Test a RichCoFlatMapFunction in Apache Flink


i'm trying to test a RichCoFlatMapFunction that i'm using to make a left join of two streams it is something like this:

    private ValueState<Card> currentValueState;
    private ListState<Card> historicListState;

    @Override
    public void open(Configuration parameters) throws Exception {
        currentValueState = getRuntimeContext().getState(new ValueStateDescriptor<>("Current State", Card.class));
        historicListState = getRuntimeContext().getListState(new ListStateDescriptor<>("historic state", Card.class));
    }

    @Override
    public void flatMap1(Card currentCard, Collector<Tuple2<Card, List<Card>>> out) throws Exception {
        Iterable<Card> historicCardList =  historicListState.get();
        if (Iterables.size(historicCardList) > 0) {
            out.collect(new Tuple2<>(currentCard, Lists.newArrayList(historicCardList) ));
        } else {
            currentValueState.update(currentCard);
            out.collect(new Tuple2<>(currentCard, null));
        }
    }

    @Override
    public void flatMap2(Card historicCard, Collector<Tuple2<Card, List<Card>>> out) throws Exception {
        historicListState.add(historicCard);
    }

In the Method flatMap1 i'm returning a null when a historic Card is not found

out.collect(new Tuple2<>(currentCard, null));

The problem is that when i'm trying to test this whole functionality i'm receiving this error:

Automatic type extraction is not possible on candidates with null values. Please specify the types directly.

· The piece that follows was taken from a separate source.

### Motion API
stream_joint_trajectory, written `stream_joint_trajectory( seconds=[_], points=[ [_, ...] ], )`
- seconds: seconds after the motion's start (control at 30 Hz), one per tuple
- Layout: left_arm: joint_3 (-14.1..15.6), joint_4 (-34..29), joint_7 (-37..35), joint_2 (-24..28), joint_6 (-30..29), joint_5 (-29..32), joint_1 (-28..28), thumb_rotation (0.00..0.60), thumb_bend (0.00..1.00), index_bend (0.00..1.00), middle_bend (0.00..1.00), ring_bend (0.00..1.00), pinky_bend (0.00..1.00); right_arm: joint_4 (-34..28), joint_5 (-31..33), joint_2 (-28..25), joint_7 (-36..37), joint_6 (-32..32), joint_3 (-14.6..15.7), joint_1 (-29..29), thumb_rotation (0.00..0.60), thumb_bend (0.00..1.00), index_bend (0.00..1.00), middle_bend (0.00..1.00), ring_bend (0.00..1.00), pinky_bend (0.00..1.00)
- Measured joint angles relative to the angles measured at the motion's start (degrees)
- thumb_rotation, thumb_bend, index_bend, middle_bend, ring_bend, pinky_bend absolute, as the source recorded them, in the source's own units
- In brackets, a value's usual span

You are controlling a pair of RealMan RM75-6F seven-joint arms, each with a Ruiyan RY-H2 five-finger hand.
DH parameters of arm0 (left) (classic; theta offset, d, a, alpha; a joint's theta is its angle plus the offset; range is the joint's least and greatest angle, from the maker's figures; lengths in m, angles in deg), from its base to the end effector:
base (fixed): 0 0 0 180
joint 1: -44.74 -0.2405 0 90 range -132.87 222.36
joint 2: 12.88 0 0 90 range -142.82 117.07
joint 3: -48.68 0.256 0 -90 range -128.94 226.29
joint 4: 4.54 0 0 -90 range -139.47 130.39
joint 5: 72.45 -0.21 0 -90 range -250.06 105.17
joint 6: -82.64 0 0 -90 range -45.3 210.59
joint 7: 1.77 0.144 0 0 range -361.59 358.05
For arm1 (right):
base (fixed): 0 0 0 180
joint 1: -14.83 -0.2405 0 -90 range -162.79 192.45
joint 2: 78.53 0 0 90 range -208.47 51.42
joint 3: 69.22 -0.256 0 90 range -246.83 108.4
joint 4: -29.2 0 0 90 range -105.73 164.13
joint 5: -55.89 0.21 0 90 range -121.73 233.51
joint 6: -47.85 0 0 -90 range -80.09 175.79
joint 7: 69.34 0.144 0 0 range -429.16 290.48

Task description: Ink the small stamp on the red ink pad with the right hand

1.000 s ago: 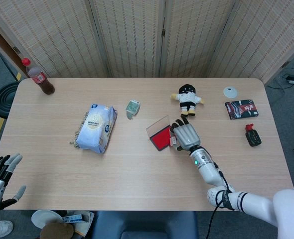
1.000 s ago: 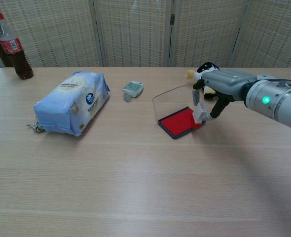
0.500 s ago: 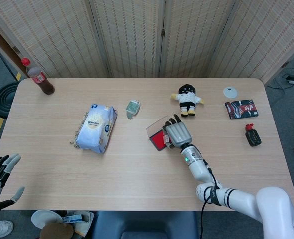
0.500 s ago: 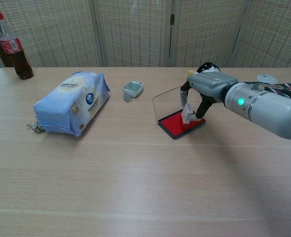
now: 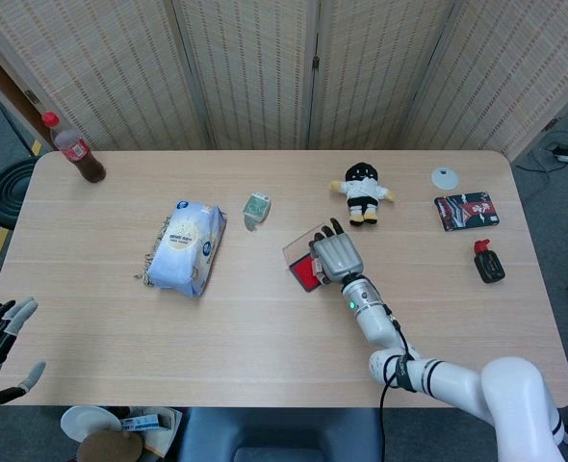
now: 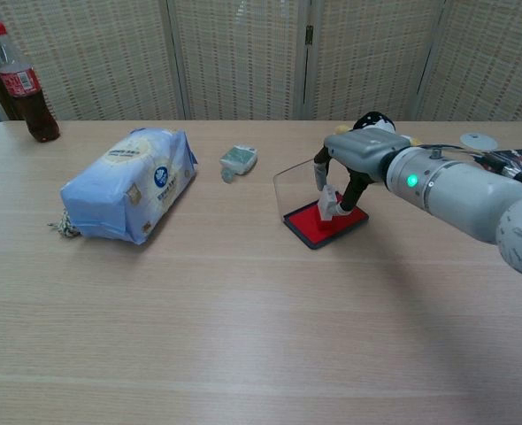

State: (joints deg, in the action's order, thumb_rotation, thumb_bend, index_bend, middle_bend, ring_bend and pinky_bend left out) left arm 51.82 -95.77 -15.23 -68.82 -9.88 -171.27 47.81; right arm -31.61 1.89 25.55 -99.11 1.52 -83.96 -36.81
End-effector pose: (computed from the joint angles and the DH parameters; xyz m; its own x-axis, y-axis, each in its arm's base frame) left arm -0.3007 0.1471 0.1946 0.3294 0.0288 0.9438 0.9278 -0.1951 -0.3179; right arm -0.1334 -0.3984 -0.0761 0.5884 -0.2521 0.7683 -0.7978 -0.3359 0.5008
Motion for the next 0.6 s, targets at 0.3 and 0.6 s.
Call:
stream_joint_trajectory(
  seconds=[0.3, 0.6],
  points=[
    [0.06, 0.45, -1.09, 0.19, -1.19, -0.38, -0.38, 0.6, 0.34, 0.0, 0.0, 0.0, 0.03, 0.12, 3.84, 0.68, -4.61, 0.11, 0.29, -1.35, 0.6, 0.27, 0.77, 0.29, 0.15, 0.0],
    [0.05, 0.65, -0.94, 0.08, -1.29, -0.53, -0.37, 0.6, 0.34, 0.0, 0.0, 0.0, 0.03, 0.36, 4.57, 0.79, -5.31, 0.04, 1.0, -1.67, 0.6, 0.28, 0.77, 0.29, 0.15, 0.0]
  ],
)
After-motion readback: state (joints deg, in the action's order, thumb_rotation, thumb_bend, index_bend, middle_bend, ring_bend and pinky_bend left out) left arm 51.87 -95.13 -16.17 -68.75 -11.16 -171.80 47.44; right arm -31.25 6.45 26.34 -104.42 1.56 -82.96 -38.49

This is how i'm trying to test the richCoFlatMapFunction

    @Test
    public void testFlatMap() throws Exception {
        final Card current = currentCard(2L);
        final Card historic = historicCard(2L);
        final List<Card> historicList = new ArrayList<>();
        historicList.add(historic);
        CoStreamFlatMap<Card, Card, Tuple2<Card, List<Card>>> operator = new CoStreamFlatMap<>(new LeftJoin());
        KeyedTwoInputStreamOperatorTestHarness<Long, Card, Card, Tuple2<Card, List<Card>>> testHarness =
                new KeyedTwoInputStreamOperatorTestHarness<>(
                        operator,
                        (Card c) -> c.getCardHash(),
                        (Card h) -> h.getCardHash(),
                        BasicTypeInfo.LONG_TYPE_INFO);
        testHarness.setup();
        testHarness.open();
        testHarness.processElement1(new StreamRecord<>(current));
        testHarness.processElement2(new StreamRecord<>(historic));
        ConcurrentLinkedQueue<Object> expectedOutput = new ConcurrentLinkedQueue<>();
        expectedOutput.add(new StreamRecord<>(new Tuple2<>(current, historicList)));
        // Check that the result is correct
        ConcurrentLinkedQueue<Object> actualOutput = testHarness.getOutput();
        TestHarnessUtil.assertOutputEquals("Output was not correct.", expectedOutput, actualOutput);
    }

Any help would me much appreciated, i'm kinda new on Apache Flink and Unit Testing with it Thanks.


Solution

  • The problem is that the KeyedTwoInputStreamOperatorTestHarness does not know how to serialize the outputs of your LeftJoin operator. You can specify an output serializer via the KeyedTwoInputStreamOperatorTestHarness.setup(TypeSerializer<OUT> outputSerializer).

    In your case it would be:

    testHarness.setup(TypeInformation.of(new TypeHint<Tuple2<Card, List<Card>>>() {}).createSerializer(new ExecutionConfig()));